The former will take time, with economic policies that promote growth & provide for upward mobility. The latter will require the former & policies that promote as much reasonable access to qualified buyers…without another “entitlement” perspective resulting in another “bubble”.
So given the choice between pouring gasoline on the fire -even when there is nothing left to burn – and letting the fire die out so the house can be rebuilt, you choose the gasoline, on the basis that if the fire is allowed to die, there will be nothing left. Such is modern economic thinking today, indicative of a lack of understanding of basics principles and of history. But full of dangerous compassion.
Considering the rhetoric of the just finished campaigns, no one on the planet can afford “letting the fire die out so the house can be rebuilt”, we cannot afford to wait one more moment on jobs, solutions and fixes. There is a “cliff” the lemmings are headed for, remember?

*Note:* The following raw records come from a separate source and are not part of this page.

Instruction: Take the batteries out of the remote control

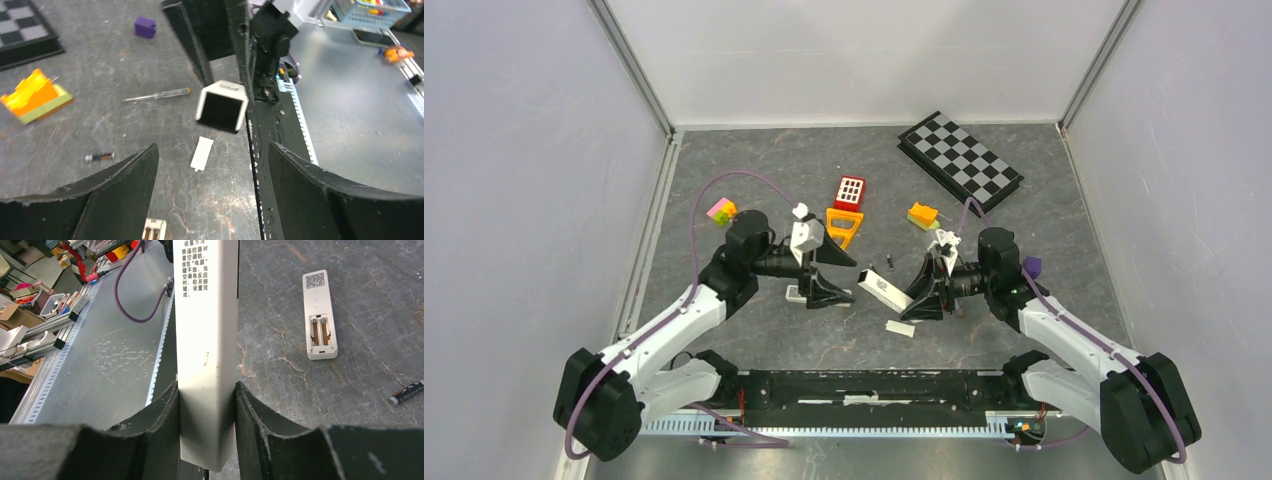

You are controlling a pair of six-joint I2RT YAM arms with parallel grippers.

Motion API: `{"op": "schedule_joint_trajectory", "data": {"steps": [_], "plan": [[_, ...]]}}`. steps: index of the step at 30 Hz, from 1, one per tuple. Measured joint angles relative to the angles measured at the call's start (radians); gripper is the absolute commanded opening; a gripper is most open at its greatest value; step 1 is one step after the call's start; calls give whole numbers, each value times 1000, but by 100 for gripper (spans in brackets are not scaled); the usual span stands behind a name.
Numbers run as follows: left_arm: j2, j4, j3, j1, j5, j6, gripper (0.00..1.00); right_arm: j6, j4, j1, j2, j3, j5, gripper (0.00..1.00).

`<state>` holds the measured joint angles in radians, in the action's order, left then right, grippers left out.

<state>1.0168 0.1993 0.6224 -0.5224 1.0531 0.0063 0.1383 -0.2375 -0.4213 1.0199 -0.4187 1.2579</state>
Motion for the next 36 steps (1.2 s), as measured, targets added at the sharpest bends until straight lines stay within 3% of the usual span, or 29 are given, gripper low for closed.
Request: {"op": "schedule_joint_trajectory", "data": {"steps": [9,14,23,30,36], "plan": [[77,-73,67,-146,12,230,76,7,0,1,-3,0,3,0],[77,-96,68,-148,-22,294,61,8,0,1,-3,0,3,0],[78,-67,82,-164,-59,325,61,8,0,1,13,0,2,0],[83,-32,82,-166,-63,323,35,4,0,0,23,0,6,0],[83,-37,82,-166,-61,324,46,-4,0,0,23,0,7,0]]}}
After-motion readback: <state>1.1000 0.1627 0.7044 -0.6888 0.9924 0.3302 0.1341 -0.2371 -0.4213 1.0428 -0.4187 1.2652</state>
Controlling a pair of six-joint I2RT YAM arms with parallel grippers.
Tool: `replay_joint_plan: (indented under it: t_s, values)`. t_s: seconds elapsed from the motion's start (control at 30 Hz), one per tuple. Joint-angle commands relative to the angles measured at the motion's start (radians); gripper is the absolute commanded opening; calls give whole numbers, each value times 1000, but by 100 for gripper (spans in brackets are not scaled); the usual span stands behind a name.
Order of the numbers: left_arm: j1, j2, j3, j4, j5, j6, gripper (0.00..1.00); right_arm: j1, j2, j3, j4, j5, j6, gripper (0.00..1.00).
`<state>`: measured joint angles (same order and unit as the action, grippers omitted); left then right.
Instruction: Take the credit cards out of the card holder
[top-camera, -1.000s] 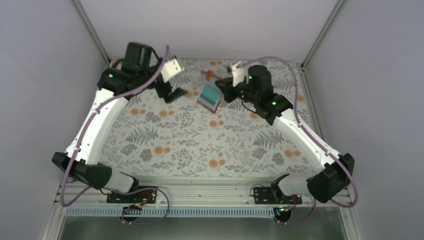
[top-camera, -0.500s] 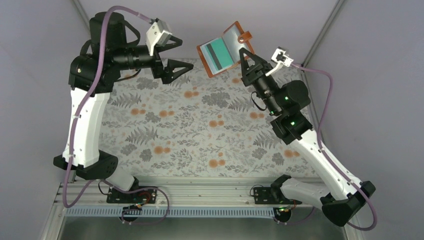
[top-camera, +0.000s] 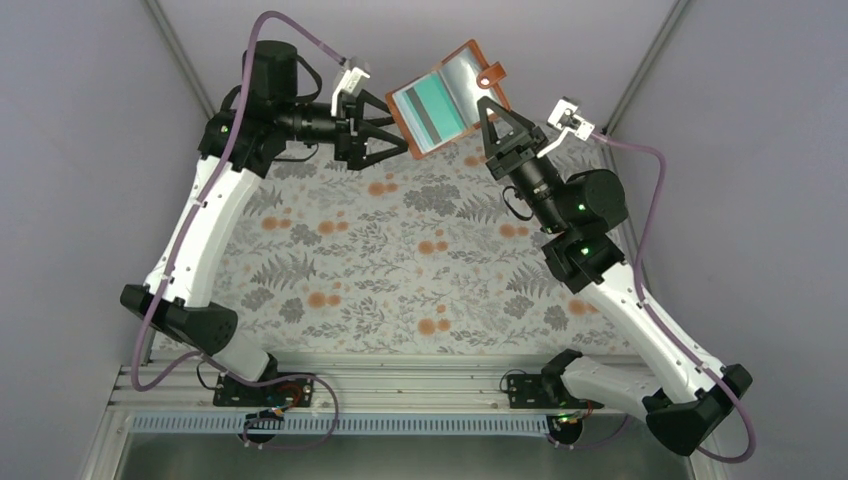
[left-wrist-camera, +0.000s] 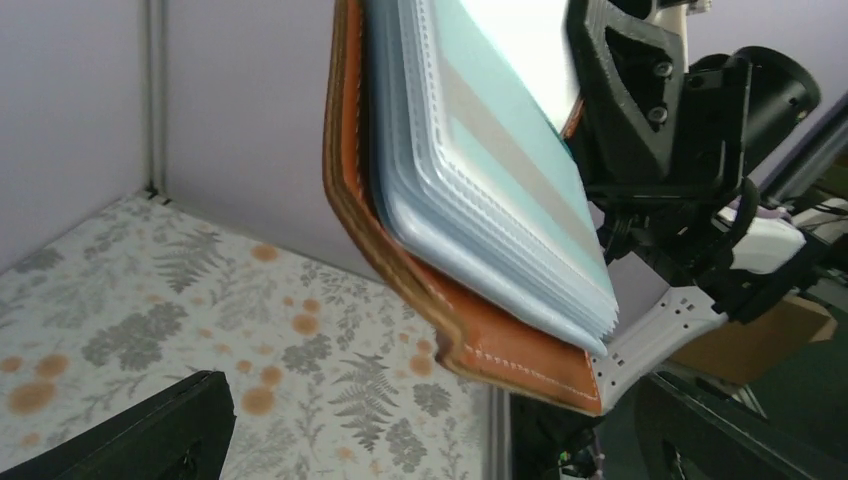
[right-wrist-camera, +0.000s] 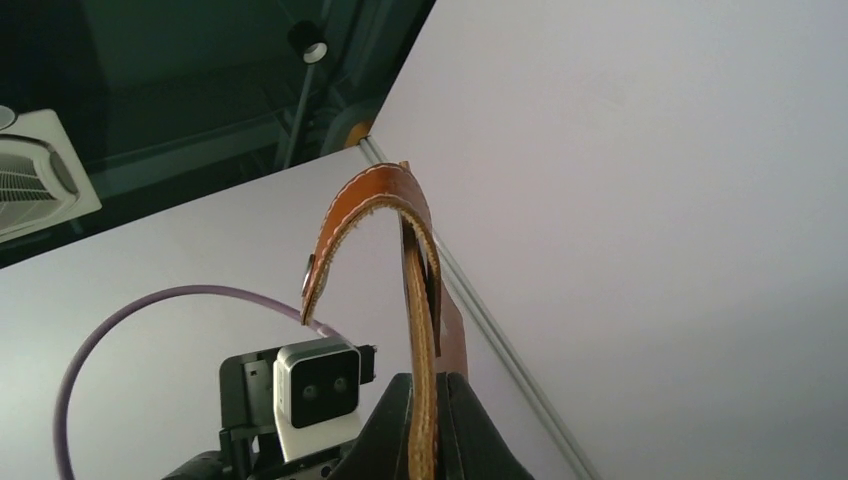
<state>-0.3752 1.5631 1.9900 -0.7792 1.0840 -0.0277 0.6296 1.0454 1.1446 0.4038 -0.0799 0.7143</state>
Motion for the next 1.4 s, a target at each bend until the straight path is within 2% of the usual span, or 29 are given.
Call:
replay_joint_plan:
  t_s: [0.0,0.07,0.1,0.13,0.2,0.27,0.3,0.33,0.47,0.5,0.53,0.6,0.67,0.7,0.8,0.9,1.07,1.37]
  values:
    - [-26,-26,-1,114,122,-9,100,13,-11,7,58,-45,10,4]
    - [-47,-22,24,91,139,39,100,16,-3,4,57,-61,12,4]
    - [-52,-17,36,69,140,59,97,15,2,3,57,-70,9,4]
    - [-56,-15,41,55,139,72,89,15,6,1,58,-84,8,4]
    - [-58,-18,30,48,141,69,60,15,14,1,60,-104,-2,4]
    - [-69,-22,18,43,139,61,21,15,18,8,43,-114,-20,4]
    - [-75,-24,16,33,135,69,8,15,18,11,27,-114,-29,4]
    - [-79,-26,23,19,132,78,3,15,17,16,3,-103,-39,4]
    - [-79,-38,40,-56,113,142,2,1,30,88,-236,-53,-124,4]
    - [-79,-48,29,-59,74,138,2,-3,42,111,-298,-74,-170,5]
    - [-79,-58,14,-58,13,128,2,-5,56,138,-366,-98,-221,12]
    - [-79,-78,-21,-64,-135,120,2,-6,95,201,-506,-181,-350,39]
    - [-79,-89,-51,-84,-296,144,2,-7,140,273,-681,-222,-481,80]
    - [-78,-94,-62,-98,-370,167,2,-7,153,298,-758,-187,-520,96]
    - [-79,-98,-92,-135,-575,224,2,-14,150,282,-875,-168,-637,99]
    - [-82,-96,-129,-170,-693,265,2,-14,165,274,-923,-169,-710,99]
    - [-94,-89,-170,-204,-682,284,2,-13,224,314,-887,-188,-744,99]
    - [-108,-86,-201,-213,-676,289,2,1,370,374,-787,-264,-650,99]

IDK what “modern economic thinking today” has to do with the decisions of the past thirty or so years (not much is my guess), but the reality is, as I stated, we passed the tipping point and went down some drain evidently no one saw, and now we have only short term fixes and quackery to rely on.
What you want no longer exists in reality. We created the disturbing imbalance between wealth and poverty. Created the endless cycles, bubbles, and political solutions, that were no solution at all. You can claim it was motivated by “dangerous compassion” but I think greed, hubris and ultimately the lack of intellect that runs rampant in the political world that is to blame.

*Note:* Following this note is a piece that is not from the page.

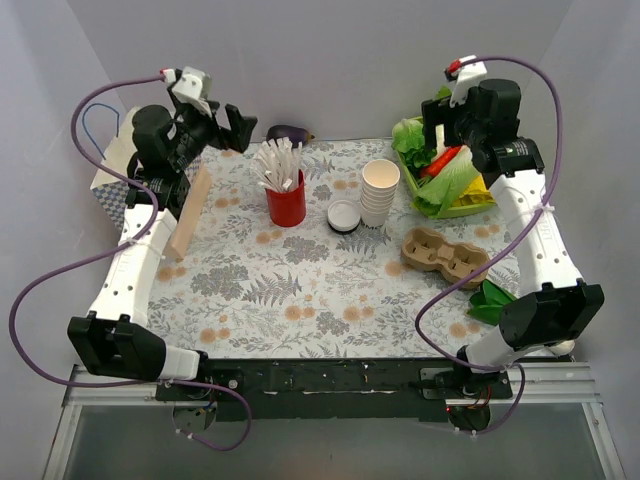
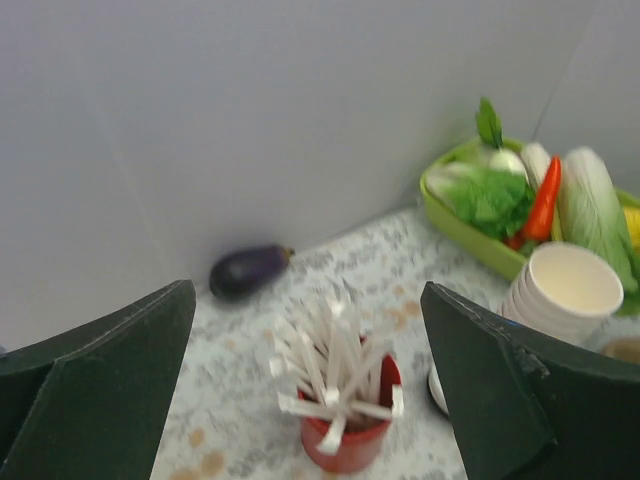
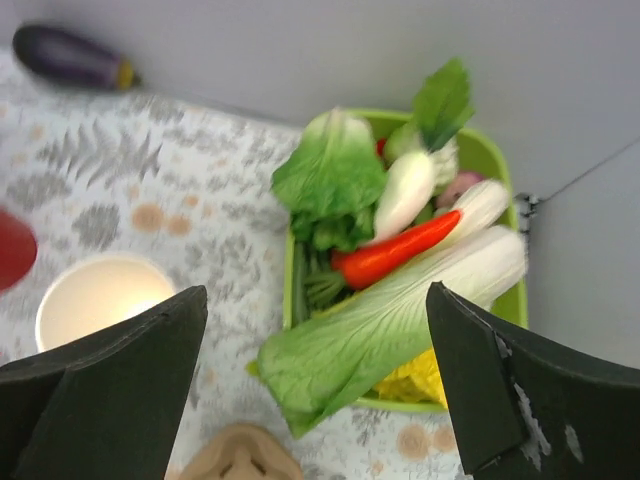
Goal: Pack the takeout coffee
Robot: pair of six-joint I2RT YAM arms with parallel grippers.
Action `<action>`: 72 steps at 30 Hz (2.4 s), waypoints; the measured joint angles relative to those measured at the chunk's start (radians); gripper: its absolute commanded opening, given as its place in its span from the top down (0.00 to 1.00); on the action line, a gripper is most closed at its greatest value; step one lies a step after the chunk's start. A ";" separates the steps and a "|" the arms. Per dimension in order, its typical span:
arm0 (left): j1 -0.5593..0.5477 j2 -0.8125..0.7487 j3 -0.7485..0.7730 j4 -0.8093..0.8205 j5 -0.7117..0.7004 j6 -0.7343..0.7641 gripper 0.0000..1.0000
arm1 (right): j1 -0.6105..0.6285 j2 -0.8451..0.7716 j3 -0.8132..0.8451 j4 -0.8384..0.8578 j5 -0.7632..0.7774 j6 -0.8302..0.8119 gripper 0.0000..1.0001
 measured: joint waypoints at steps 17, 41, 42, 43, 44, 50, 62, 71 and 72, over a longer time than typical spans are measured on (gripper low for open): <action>-0.028 -0.082 -0.232 -0.250 0.190 -0.030 0.02 | 0.062 0.062 0.046 -0.367 -0.638 -0.504 0.38; -0.028 -0.135 -0.269 -0.247 0.190 -0.026 0.02 | 0.117 0.281 0.150 -0.518 -0.708 -0.682 0.48; -0.028 -0.135 -0.269 -0.247 0.190 -0.025 0.02 | 0.117 0.288 0.150 -0.516 -0.708 -0.682 0.49; -0.028 -0.135 -0.269 -0.246 0.190 -0.024 0.02 | 0.117 0.296 0.150 -0.516 -0.707 -0.682 0.50; -0.028 -0.135 -0.269 -0.246 0.190 -0.024 0.02 | 0.117 0.303 0.150 -0.515 -0.707 -0.683 0.50; -0.028 -0.135 -0.273 -0.246 0.190 -0.020 0.02 | 0.118 0.315 0.150 -0.514 -0.685 -0.687 0.58; -0.028 -0.135 -0.286 -0.246 0.190 -0.018 0.02 | 0.119 0.321 0.150 -0.518 -0.659 -0.701 0.64; -0.028 -0.135 -0.286 -0.246 0.190 -0.016 0.02 | 0.126 0.337 0.150 -0.541 -0.655 -0.722 0.78; -0.028 -0.135 -0.286 -0.246 0.190 -0.016 0.02 | 0.126 0.340 0.150 -0.541 -0.655 -0.723 0.80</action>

I agree that for at least 30 years, many in Washington have lacked principles, as well as understanding of basic economic rules. The number one lesson history taught them was that we, the voters, forget, forgive and mainly vote on other issues.
Frankly, I do not think anyone can fix this. It is the new normal.
17 – Krugman is right that the GOP offers nothing different than the Dems; they are merely quibbling over the amount of gas to pour on the fire. Krugman, like most modern economists, favors that, and favors bubbles and inflation (calls for it, in fact, often explicitly). So his beef is not truly with the GOP gas can…he is showing his stripes as a CPUSA/Dem Party operative. He certainly can’t claim to be an economist.
Not that I doubt your authority on the subject 89Hoo, but Krugman is the one with the credentials and you are an anonymous blogger.
Everyone through the looking glass, is operating within the system that is because the system everyone wants it to be is no longer available.
The system libertarians want is not going to happen in the United States (or anywhere else that I can see). The system the liberals and conservatives all understood is long gone. It is what it is. Calling people communists is not helping your credibility or the integrity of your argument.
Krugman, nor the Democratic Party created the bubble/recession pattern or the way it is used and abused by those in power to do so.
“Imagine” is a beautiful song, “What if…” is a beautiful sentiment, but few people actually live it.
“Imagine” is an awful song. Just sayin’.